Jeff Kibble Conservative Cowichan—Malahat—Langford, BC

We have only a few seconds. Can you talk about risks of foreign ownership?

11:25 a.m.

Deputy Director and Senior Fellow, Americas Program, Center for Strategic and International Studies

Christopher Hernandez-Roy

I don't think all foreign ownership is clearly risky. The risk of foreign ownership is that the mineral supplies can be constrained in moments of....

11:25 a.m.

Conservative

Jeff Kibble Conservative Cowichan—Malahat—Langford, BC

They can be shipped out of the country and taken away.

11:25 a.m.

Deputy Director and Senior Fellow, Americas Program, Center for Strategic and International Studies

Christopher Hernandez-Roy

Well, Canadian authorities could do something about that, under—

11:25 a.m.

Conservative

Jeff Kibble Conservative Cowichan—Malahat—Langford, BC

Do you feel it would be important to control the flow of these critical minerals out of Canada to potential adversaries or other countries?

11:25 a.m.

Deputy Director and Senior Fellow, Americas Program, Center for Strategic and International Studies

Christopher Hernandez-Roy

I think the export and import—in this case, the export—of minerals and other commodities that are sensitive for national defence should absolutely be reviewed, yes.
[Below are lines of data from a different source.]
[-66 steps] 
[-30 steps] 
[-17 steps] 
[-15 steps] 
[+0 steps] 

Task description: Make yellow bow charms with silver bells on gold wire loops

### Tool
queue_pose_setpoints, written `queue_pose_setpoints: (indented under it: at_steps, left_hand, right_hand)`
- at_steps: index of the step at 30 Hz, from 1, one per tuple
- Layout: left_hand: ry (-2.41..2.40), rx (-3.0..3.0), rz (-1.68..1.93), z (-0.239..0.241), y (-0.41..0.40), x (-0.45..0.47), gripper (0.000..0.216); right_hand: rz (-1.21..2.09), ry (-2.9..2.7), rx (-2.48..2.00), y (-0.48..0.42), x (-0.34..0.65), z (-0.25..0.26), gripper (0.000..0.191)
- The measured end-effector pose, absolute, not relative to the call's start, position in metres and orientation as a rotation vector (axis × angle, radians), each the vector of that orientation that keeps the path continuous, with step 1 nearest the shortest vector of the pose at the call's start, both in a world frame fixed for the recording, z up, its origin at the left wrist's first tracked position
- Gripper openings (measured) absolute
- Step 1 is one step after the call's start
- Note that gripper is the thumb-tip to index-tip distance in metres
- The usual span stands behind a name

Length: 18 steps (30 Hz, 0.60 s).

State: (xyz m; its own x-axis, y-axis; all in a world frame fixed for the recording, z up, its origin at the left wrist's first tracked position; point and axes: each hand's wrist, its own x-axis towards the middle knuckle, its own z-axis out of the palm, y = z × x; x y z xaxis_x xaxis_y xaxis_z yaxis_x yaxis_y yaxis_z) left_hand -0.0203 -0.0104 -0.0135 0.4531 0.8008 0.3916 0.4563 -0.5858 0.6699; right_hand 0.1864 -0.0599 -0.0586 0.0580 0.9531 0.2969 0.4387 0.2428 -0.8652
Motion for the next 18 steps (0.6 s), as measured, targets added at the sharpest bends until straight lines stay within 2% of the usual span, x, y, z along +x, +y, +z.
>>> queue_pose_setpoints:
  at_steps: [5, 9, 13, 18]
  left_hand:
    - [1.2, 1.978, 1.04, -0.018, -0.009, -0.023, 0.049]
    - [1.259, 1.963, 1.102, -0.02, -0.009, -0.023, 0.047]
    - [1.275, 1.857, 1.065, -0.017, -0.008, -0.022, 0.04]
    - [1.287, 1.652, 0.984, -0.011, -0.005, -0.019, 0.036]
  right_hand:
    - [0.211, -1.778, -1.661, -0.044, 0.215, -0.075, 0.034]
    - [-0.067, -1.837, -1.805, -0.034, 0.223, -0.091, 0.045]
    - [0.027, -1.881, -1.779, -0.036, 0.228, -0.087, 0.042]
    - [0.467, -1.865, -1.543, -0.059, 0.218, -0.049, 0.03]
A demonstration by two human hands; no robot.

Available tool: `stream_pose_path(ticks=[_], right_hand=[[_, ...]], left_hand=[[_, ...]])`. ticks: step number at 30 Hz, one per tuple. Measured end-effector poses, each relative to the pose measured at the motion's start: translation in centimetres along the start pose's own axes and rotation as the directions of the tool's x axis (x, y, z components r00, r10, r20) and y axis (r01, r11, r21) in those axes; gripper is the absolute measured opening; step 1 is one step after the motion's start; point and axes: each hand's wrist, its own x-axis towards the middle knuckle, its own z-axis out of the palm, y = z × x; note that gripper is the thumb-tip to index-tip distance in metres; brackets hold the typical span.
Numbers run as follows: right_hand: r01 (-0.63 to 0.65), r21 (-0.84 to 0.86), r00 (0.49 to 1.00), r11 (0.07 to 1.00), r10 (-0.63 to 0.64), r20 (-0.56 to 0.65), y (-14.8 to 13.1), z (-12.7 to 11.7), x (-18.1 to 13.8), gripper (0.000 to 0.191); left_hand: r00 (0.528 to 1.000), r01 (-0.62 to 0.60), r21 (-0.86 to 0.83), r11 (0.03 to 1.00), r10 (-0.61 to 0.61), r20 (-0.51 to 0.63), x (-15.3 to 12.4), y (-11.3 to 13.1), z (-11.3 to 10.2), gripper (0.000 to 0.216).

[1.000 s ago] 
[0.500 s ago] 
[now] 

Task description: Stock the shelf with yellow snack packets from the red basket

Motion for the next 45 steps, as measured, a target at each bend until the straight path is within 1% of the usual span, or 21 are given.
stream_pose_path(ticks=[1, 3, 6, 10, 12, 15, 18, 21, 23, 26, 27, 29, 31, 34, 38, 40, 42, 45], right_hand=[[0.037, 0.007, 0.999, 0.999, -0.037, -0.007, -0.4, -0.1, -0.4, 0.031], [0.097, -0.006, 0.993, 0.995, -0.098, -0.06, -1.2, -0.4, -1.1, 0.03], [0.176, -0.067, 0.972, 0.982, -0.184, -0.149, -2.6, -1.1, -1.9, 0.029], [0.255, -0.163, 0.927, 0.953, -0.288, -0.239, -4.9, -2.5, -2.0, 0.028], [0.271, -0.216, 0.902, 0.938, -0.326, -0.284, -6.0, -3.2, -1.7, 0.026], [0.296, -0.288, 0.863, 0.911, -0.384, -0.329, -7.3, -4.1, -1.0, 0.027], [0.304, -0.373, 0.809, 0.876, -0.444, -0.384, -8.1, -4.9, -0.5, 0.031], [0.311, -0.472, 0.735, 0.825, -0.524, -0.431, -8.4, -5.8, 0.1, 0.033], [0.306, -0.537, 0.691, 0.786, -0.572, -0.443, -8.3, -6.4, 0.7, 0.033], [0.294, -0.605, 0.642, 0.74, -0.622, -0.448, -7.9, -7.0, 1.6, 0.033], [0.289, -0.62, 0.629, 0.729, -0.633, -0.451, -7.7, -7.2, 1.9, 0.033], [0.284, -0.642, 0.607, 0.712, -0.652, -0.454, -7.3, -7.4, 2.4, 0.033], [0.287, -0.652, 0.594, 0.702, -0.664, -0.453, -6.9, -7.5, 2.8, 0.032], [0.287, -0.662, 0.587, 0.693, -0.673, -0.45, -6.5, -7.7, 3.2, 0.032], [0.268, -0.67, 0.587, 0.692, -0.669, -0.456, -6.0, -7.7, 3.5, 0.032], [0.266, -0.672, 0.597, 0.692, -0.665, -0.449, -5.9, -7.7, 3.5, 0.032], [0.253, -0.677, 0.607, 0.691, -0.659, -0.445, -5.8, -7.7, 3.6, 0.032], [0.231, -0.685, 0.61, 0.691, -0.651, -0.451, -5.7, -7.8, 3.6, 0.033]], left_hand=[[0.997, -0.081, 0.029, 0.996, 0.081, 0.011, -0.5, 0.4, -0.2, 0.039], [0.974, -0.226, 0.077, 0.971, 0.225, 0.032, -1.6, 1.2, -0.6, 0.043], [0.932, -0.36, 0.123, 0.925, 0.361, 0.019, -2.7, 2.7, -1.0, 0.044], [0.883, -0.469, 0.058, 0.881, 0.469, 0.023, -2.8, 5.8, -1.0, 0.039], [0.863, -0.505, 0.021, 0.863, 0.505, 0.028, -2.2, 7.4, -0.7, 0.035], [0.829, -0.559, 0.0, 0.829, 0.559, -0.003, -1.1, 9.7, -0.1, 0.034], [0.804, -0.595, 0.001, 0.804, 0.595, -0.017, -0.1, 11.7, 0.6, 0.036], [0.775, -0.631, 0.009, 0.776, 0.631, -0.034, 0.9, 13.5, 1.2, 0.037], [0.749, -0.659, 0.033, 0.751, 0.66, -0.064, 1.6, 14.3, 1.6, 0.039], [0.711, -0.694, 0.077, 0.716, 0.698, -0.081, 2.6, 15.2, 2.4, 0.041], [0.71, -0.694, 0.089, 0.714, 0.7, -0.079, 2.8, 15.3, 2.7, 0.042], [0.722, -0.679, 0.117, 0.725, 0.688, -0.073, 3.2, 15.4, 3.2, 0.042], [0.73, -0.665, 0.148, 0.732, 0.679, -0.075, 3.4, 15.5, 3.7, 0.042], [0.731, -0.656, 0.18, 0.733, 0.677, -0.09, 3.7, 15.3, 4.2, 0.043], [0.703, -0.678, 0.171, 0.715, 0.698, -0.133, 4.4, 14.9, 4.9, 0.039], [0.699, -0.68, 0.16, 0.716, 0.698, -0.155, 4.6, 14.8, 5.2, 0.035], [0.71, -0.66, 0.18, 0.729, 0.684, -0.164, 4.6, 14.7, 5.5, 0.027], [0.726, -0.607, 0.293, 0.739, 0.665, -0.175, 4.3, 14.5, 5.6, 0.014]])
The Chair Liberal Charles Sousa

Thank you, Mr. Kibble.

Ms. Lapointe, we will go over to you for six minutes.

Viviane LaPointe Liberal Sudbury, ON

Thank you, Chair.

Dr. Byers, I would like to ask you some questions related to your expertise in Arctic sovereignty and security.

How does the growing interest in Arctic resources, including critical minerals and rare earth elements, affect Canada's sovereignty and security considerations in the north?